Roswell: The Ultimate Cold Case
Eyewitness Testimony and Evidence of Contact and the Cover-Up
Thomas J Carey & Donald R Schmitt New Page Books 2020 Pb, 276pp, £16.99, ISBN 9781632651709
Seventy-three years after the alleged UFO crash in the desert outside Roswell, New Mexico, it is difficult to believe that anything less than an official acknowledgment by the US government and/or the release of incontrovertible evidence would provide researchers with a publication-worthy development, especially in light of the already copious literature on the subject.

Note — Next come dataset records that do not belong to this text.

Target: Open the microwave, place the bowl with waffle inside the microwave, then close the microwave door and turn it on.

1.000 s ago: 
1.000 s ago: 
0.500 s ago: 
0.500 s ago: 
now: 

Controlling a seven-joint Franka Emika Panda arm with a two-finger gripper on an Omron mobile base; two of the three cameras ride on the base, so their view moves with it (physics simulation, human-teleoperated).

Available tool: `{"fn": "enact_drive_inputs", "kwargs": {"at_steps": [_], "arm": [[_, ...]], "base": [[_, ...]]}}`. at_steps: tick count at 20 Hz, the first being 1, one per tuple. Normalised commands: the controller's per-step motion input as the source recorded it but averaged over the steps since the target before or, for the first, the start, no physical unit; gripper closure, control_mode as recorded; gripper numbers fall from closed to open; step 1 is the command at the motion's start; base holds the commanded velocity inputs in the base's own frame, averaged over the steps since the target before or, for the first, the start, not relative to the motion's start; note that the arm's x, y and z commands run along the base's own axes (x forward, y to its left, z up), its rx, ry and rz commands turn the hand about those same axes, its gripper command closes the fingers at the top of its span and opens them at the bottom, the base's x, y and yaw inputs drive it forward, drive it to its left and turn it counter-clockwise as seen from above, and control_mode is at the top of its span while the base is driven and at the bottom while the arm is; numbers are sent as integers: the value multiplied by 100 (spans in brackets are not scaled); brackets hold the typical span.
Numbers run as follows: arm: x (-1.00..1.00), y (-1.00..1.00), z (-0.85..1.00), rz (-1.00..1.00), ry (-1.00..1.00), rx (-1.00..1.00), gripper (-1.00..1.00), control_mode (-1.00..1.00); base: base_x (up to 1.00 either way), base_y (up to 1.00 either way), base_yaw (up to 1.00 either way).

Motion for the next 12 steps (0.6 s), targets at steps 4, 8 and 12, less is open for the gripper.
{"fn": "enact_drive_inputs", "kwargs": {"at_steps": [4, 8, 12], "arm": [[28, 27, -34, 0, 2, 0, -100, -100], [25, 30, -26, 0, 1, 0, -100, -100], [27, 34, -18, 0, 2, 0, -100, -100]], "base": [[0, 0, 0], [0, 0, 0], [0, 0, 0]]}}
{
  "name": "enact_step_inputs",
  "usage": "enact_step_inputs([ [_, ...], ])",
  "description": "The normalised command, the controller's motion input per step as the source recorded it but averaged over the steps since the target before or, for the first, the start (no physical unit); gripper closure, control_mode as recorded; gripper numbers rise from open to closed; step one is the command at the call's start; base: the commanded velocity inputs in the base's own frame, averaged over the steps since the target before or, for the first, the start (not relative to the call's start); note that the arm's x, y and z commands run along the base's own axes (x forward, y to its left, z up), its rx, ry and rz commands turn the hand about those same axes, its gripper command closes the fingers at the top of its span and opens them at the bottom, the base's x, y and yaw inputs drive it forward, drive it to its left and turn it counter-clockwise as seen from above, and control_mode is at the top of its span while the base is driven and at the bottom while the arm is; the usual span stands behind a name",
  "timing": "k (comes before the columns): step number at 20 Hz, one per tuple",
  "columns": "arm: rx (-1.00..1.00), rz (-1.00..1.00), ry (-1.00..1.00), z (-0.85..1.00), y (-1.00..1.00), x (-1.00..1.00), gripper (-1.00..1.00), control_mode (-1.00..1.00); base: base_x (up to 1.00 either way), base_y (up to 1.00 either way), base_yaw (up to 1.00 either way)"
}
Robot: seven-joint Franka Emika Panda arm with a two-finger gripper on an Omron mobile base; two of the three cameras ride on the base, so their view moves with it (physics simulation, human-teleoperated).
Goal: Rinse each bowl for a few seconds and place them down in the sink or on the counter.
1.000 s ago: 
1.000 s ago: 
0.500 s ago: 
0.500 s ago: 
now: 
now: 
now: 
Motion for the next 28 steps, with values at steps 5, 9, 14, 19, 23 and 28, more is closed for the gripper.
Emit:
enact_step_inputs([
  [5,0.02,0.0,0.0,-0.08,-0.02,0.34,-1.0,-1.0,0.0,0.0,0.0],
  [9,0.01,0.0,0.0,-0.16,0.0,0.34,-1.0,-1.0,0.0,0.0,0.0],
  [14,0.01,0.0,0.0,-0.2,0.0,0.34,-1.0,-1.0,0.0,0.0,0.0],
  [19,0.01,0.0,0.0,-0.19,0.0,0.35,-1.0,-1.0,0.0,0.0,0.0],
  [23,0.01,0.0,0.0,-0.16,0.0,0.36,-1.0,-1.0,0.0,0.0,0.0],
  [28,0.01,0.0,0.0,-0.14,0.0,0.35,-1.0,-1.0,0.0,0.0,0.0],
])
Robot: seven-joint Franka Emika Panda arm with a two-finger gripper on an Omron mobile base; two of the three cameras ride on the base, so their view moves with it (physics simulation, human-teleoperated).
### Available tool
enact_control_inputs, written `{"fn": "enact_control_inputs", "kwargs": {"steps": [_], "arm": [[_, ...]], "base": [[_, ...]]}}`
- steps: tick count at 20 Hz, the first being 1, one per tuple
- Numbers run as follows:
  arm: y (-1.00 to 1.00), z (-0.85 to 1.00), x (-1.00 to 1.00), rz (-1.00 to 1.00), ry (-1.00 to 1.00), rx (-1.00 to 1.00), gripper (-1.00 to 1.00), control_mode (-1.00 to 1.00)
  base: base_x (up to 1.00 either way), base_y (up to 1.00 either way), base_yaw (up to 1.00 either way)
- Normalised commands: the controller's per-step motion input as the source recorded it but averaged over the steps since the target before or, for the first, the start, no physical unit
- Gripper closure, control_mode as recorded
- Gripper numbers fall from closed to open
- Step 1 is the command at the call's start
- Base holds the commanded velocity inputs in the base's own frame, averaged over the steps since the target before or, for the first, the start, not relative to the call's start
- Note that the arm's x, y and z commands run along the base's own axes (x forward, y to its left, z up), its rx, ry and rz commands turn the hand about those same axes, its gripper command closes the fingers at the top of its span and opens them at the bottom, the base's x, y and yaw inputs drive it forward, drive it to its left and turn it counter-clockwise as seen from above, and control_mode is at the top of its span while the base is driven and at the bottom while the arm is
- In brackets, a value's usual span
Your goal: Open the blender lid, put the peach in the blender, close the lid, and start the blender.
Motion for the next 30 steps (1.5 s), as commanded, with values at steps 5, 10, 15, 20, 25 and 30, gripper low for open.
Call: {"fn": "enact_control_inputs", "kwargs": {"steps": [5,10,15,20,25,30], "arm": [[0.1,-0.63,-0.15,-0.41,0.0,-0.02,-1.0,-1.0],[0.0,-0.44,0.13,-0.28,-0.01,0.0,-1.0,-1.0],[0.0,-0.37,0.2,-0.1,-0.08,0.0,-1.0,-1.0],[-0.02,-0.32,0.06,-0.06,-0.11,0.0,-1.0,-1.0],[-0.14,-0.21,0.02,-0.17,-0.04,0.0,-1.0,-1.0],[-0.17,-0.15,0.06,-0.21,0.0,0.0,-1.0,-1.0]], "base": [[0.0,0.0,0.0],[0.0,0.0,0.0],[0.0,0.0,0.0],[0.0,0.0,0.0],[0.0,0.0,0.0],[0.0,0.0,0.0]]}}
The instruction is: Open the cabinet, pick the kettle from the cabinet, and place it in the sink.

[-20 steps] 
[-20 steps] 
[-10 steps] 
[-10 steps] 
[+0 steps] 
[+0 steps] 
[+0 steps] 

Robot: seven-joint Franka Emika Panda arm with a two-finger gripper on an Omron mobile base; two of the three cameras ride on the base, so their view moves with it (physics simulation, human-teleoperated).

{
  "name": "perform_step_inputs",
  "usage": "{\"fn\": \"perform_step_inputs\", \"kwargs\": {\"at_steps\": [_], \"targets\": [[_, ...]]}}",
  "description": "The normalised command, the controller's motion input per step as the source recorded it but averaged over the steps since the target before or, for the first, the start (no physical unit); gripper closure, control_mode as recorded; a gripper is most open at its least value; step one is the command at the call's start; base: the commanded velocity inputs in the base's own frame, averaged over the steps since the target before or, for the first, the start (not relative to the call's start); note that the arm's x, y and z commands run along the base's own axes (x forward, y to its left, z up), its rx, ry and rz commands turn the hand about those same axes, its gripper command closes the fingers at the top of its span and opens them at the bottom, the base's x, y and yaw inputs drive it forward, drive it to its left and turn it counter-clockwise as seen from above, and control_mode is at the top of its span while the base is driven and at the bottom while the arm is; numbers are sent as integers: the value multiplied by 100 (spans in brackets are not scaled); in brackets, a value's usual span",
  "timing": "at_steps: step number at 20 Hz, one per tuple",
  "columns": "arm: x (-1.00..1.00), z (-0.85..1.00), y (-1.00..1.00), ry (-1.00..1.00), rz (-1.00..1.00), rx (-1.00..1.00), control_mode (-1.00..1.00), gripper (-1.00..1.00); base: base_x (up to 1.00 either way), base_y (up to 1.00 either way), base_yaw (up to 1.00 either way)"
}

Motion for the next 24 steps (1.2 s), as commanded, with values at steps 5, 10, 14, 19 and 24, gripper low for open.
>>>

Unhappily, this has not prevented Thomas Carey and Donald Schmitt from going over the same old ground yet again. Their gimmick is the presentation of the accumulated research and resultant speculation as evidence in an imaginary trial, and that “beyond a reasonable doubt” an alien spacecraft crashed in the New Mexico desert in 1947. This loosely legal apparatus apparently attempts to approximate Vincent Bugliosi’s Reclaiming History, which, in contrast to Carey and Schmitt’s, masterfully dispenses with the vast web of conspiracy and distortions of fact that surround the assassination of President Kennedy. Also in contrast, Bugliosi is a skilled lawyer, and disciplined enough to maintain his premise; Carey and Schmitt, perhaps aware of their lack of expertise, quickly abandon their weakly argued “legal” framework. Indeed, they lose steam roughly midway through, in large part due to a frustrating lack of worthwhile new material. They grasp at straws, padding their manuscript with bizarre chapters on persons, no matter how superficially affiliated, who have been “touched by Roswell” – such as actors who have portrayed characters in on-screen adaptations – as well as a smattering of obligatory deathbed confessions and new “witnesses”.
This is a frustrating and altogether unnecessary book.